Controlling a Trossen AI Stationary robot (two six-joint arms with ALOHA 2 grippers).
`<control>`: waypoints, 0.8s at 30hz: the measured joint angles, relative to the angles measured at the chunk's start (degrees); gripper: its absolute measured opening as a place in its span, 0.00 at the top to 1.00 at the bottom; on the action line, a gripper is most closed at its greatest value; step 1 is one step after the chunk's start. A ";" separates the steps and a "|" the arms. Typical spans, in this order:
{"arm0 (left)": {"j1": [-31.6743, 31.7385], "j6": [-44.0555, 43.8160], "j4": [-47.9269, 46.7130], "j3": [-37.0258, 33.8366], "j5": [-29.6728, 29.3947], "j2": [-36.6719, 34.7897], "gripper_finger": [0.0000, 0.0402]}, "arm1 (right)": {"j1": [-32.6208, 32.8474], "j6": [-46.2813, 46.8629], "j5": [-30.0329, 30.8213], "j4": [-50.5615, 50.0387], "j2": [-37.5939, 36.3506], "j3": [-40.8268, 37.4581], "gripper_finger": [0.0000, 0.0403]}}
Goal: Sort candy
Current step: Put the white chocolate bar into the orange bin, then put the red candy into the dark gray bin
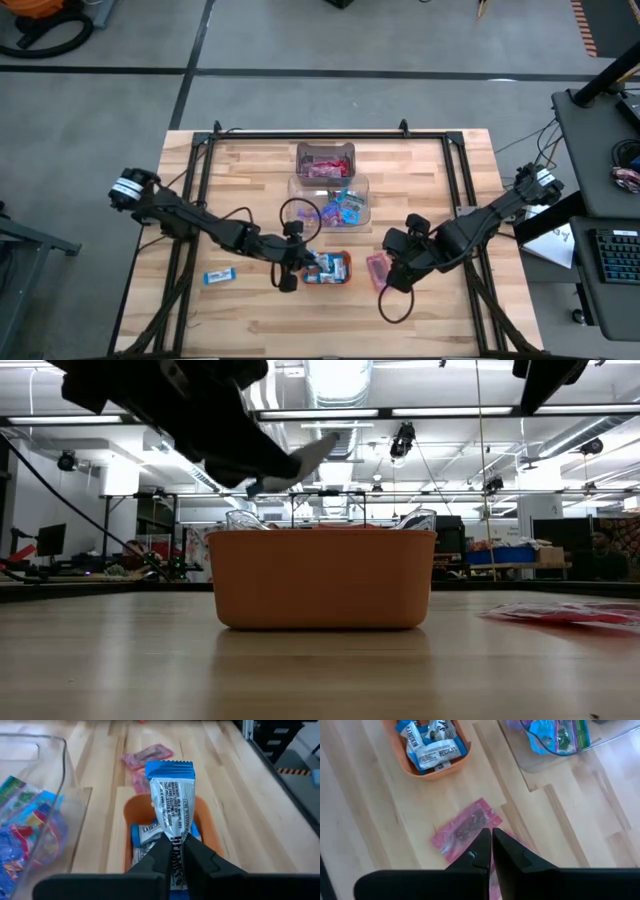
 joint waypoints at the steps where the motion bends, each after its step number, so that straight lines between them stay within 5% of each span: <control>1: 0.00 0.02 0.03 0.09 0.00 0.62 0.96 | 0.00 0.02 0.04 0.18 0.02 -0.32 0.98; 12: 0.00 0.00 -9.35 9.31 -0.31 8.91 0.88 | 0.11 3.07 0.06 1.49 0.06 -3.01 0.98; 24: 0.00 0.00 -14.06 11.87 -0.28 9.61 0.67 | 0.22 3.51 0.06 1.97 0.06 -5.60 0.98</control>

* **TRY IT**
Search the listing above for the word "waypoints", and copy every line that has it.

* **RESULT BELOW**
`<control>`: waypoints, 0.8s at 30hz: the measured joint angles, relative to the angles measured at the chunk's start (degrees); gripper: its absolute measured opening as a place in its span, 0.00 at the top to 1.00 at the bottom; on the action line, a gripper is most closed at its greatest value; step 1 is one step after the chunk's start. A ";" separates the steps and a "|" the arms. Typical spans, in this order:
 joint waypoints at the steps where the motion bends, each after its step number, so that straight lines between them stay within 5% of each span: <control>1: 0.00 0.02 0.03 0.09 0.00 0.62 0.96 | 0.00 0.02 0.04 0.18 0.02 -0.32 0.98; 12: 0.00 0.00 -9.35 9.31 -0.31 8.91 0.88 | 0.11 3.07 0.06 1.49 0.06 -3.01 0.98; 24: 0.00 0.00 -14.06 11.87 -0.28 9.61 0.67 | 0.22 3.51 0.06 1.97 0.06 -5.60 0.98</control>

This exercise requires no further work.